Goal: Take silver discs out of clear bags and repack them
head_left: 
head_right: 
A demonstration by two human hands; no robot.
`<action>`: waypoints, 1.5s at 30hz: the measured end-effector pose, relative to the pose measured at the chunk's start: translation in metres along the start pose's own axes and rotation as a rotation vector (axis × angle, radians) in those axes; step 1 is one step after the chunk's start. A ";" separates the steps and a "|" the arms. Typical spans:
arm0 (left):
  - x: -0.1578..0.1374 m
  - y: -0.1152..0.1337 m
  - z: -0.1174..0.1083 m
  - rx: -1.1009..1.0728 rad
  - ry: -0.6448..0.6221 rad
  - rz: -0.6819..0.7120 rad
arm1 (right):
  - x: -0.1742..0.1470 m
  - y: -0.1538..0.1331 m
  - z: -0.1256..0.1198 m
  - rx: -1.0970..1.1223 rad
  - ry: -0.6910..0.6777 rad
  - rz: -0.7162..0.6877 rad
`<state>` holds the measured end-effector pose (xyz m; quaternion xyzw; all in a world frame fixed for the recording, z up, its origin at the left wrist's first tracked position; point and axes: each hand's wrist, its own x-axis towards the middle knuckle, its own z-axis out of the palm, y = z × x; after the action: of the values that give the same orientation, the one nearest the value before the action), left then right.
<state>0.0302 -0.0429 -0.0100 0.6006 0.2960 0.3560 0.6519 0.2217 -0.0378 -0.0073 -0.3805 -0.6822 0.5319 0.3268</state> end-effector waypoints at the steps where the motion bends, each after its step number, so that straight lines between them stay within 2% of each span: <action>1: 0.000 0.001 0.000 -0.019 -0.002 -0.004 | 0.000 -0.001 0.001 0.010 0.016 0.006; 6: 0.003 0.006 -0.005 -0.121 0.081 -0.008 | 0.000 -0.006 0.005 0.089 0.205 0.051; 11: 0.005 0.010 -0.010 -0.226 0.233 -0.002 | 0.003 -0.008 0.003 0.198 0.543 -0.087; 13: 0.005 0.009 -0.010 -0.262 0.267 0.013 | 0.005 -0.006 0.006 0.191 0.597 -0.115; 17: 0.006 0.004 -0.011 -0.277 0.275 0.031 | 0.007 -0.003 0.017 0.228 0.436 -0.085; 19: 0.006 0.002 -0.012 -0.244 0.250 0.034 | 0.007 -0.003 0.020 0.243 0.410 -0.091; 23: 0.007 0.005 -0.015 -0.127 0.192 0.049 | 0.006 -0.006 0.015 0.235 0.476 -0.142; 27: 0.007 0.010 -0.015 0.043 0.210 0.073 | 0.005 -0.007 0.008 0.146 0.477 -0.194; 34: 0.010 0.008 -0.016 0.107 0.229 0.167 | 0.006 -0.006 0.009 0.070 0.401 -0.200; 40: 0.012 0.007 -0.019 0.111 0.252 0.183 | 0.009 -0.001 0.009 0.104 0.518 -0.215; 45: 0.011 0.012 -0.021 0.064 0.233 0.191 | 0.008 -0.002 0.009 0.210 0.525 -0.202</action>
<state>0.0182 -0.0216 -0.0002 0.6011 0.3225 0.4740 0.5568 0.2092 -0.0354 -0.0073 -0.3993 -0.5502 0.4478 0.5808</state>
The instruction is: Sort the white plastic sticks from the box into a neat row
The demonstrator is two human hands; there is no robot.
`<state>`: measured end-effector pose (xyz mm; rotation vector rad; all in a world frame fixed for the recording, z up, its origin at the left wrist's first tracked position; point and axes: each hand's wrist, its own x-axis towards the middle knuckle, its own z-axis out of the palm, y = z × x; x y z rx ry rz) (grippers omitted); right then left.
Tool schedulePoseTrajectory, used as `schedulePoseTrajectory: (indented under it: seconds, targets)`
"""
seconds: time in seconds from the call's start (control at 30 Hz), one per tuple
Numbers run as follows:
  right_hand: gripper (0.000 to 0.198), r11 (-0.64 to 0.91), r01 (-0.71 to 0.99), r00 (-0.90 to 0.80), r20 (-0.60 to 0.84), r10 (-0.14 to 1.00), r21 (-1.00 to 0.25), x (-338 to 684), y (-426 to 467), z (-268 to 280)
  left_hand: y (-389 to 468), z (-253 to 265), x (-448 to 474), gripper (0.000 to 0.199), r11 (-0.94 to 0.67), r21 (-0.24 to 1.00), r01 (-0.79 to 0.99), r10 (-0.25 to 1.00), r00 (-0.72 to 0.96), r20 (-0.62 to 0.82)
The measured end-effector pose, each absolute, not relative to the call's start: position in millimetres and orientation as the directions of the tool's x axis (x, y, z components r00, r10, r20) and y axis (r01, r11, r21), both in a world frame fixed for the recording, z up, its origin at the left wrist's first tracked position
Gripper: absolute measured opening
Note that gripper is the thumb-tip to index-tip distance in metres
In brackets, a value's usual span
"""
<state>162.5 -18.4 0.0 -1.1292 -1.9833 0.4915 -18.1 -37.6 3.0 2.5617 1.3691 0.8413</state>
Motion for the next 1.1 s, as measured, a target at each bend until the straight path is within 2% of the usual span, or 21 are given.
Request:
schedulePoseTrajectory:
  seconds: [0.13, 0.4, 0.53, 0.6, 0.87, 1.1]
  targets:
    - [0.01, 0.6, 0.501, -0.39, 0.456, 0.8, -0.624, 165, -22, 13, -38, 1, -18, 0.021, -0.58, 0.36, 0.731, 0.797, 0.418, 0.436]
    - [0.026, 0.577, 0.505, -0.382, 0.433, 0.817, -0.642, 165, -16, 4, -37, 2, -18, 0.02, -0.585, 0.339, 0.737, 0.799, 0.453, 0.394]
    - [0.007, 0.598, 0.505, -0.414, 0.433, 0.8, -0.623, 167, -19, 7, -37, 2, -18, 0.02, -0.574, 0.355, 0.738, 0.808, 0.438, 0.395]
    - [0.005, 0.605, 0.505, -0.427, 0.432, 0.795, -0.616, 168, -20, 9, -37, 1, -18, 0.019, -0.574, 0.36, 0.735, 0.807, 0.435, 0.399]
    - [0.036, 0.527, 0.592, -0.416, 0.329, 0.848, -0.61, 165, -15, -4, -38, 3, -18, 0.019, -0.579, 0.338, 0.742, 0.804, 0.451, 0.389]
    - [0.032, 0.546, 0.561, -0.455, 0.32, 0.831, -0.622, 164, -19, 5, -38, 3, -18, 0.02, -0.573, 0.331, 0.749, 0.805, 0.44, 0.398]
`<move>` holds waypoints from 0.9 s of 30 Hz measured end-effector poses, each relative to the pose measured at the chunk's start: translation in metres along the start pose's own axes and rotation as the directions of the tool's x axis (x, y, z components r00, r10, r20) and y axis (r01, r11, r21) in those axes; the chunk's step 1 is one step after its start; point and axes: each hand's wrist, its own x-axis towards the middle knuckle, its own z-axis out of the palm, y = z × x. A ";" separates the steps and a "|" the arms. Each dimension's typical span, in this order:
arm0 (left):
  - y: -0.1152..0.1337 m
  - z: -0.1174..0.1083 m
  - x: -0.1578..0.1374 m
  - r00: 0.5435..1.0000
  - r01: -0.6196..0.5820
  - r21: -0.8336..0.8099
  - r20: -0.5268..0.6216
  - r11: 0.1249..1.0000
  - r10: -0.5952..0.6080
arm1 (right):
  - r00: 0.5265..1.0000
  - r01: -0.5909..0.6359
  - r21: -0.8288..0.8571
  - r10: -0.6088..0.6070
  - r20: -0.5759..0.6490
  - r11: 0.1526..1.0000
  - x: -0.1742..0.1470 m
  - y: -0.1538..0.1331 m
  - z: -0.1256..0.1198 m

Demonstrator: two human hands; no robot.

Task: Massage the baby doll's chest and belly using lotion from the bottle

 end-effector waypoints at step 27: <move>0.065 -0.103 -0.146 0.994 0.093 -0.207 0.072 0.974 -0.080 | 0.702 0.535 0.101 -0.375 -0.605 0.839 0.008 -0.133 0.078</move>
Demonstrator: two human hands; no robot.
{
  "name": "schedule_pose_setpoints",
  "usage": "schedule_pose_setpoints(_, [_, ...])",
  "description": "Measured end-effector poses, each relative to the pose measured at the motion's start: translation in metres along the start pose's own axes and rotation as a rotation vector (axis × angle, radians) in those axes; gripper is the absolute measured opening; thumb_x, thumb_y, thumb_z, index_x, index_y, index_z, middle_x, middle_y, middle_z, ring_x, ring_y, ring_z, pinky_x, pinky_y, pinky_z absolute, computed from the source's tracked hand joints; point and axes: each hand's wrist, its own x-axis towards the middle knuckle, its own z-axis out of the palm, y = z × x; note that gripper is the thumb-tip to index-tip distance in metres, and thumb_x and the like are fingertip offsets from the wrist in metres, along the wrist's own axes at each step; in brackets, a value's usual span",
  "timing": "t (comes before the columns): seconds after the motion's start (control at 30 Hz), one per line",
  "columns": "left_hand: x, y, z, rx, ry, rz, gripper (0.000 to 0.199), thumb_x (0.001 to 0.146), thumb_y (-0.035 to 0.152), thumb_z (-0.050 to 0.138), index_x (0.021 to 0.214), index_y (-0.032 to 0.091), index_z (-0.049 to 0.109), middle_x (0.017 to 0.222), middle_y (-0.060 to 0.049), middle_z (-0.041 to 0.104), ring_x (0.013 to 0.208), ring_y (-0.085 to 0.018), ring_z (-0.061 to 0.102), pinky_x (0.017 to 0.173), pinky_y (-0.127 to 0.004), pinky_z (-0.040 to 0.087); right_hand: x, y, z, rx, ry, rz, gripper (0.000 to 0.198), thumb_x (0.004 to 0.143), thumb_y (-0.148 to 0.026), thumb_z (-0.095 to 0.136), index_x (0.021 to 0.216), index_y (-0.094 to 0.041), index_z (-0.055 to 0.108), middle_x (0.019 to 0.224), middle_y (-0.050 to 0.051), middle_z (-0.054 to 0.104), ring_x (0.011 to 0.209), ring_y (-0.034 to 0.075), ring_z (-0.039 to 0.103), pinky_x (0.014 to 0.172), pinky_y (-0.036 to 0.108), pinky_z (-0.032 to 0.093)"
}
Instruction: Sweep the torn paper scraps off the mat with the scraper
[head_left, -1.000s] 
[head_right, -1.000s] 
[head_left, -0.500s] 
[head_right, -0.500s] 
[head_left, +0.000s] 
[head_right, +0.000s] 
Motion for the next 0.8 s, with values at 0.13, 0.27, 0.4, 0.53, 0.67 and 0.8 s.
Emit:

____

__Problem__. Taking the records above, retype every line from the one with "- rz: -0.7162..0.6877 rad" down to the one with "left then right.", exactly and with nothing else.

__Reply to the task__.
  - rz: -0.7162..0.6877 rad
`<state>` holds the measured end-effector pose (xyz m; quaternion xyzw; all in a world frame fixed for the recording, z up, its origin at the left wrist's first tracked position; point and axes: each hand's wrist, its own x-axis towards the middle knuckle, its own z-axis out of the palm, y = z × x; after the action: of the values that give the same orientation, the one nearest the value before the action), left then right.

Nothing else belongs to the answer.